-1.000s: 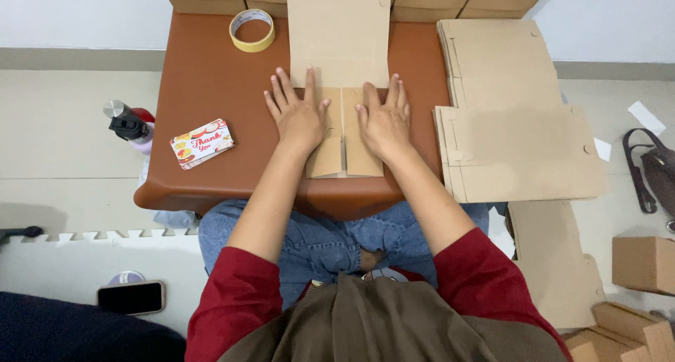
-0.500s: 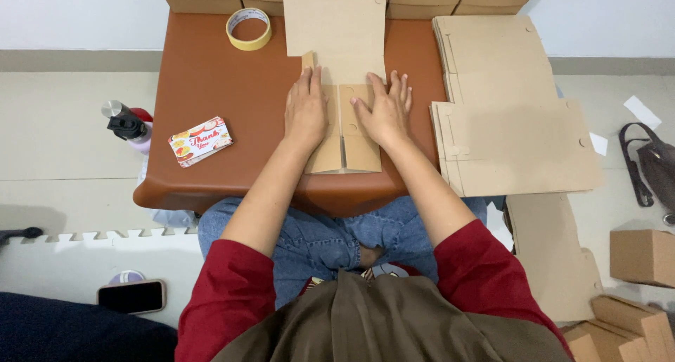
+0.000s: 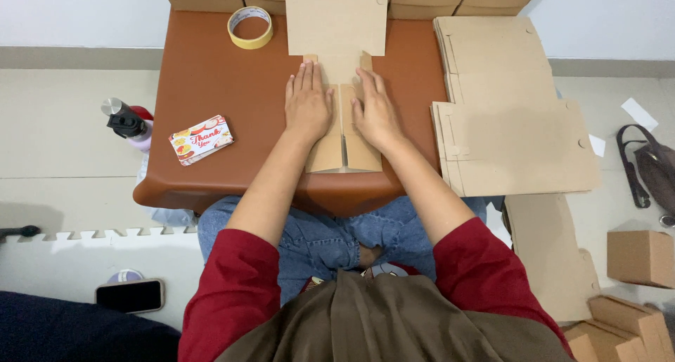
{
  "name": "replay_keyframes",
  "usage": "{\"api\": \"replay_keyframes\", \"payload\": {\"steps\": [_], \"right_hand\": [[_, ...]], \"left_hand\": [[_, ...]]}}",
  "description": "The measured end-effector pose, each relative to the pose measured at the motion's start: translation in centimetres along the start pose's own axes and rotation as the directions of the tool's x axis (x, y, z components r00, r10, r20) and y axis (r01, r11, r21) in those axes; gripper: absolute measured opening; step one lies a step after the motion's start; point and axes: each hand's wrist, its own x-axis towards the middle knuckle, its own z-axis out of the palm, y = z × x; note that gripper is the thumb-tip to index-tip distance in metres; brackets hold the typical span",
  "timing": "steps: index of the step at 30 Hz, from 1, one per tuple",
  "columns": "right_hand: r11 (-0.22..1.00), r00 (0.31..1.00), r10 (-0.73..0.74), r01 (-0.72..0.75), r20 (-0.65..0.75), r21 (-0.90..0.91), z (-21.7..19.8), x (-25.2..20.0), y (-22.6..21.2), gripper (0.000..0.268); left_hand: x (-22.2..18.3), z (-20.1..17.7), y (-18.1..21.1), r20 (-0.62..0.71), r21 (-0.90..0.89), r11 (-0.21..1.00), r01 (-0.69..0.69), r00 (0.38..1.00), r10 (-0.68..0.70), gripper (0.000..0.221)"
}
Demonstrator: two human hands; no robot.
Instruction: Assembling a cardboard box from a flat template by folding along scored lines and tucking flaps.
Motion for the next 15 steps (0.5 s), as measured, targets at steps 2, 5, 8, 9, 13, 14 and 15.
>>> {"api": "replay_keyframes", "payload": {"steps": [2,5,8,9,13,14,15], "right_hand": [[0.995,0.999,-0.026,0.028,0.024,-0.092,0.4,0.7,0.5,0.056],[0.976,0.997,-0.038,0.051,0.063,-0.210,0.7,1.9,0.7,0.057],[0.961,0.999,-0.009,0.023,0.053,-0.274,2.0,4.1,2.2,0.061],[0.952,0.999,0.005,0.006,0.035,-0.307,2.6,5.0,2.8,0.064],[0.952,0.999,0.047,-0.039,0.019,-0.305,2.4,5.0,2.6,0.066],[0.949,0.999,0.048,-0.040,0.021,-0.313,2.4,5.0,2.6,0.066],[0.946,0.998,0.050,-0.040,0.023,-0.322,2.3,5.0,2.6,0.067]], "left_hand": [[0.6,0.5,-0.4,0.009,0.019,1.000,-0.005,1.000,0.005,0.060],[1.2,0.8,-0.9,0.014,0.044,0.999,-0.014,1.000,0.013,0.062],[2.1,1.1,-1.3,0.007,0.053,0.998,-0.019,1.000,0.019,0.064],[2.5,1.2,-1.4,0.003,0.056,0.998,-0.015,1.000,0.015,0.064],[2.7,2.0,-1.9,-0.008,0.058,0.998,-0.003,1.000,0.003,0.066],[2.9,2.3,-2.1,-0.012,0.071,0.997,-0.002,1.000,0.003,0.067],[3.2,2.6,-2.2,-0.017,0.084,0.996,-0.001,1.000,0.002,0.068]]}}
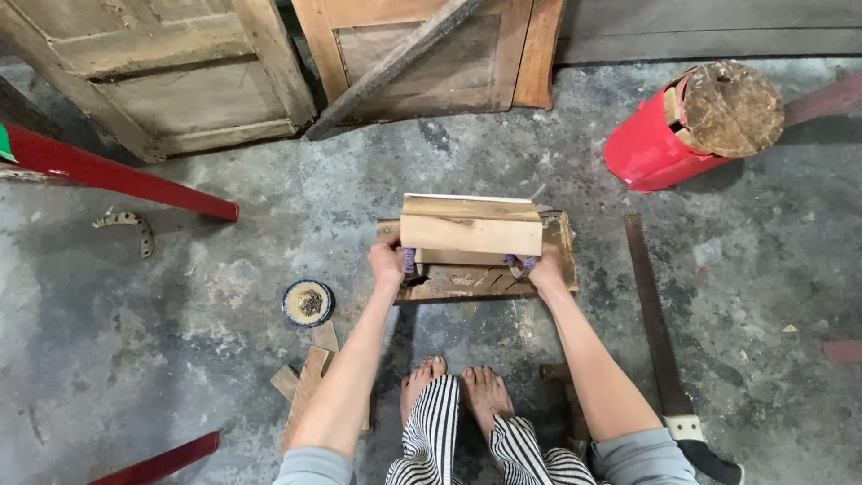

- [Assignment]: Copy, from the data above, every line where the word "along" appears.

- [Solution below]:
  "description": "The measured end-effector pose, each relative to the pose measured at the motion's start: translation in centimetres along the start pose's own axes and rotation as the directions of the tool's x axis (x, y, z components r00, r10, r20) and y axis (r01, r11, r21) in those axes; gripper: absolute measured opening; step one lies a step after the motion's start; point and axes: each hand's wrist, its own x-axis towards the middle knuckle, its own z-axis out of the palm, y = z × x; note that gripper is the thumb-tip to index-tip distance in metres; brackets hold the typical span",
Instruction: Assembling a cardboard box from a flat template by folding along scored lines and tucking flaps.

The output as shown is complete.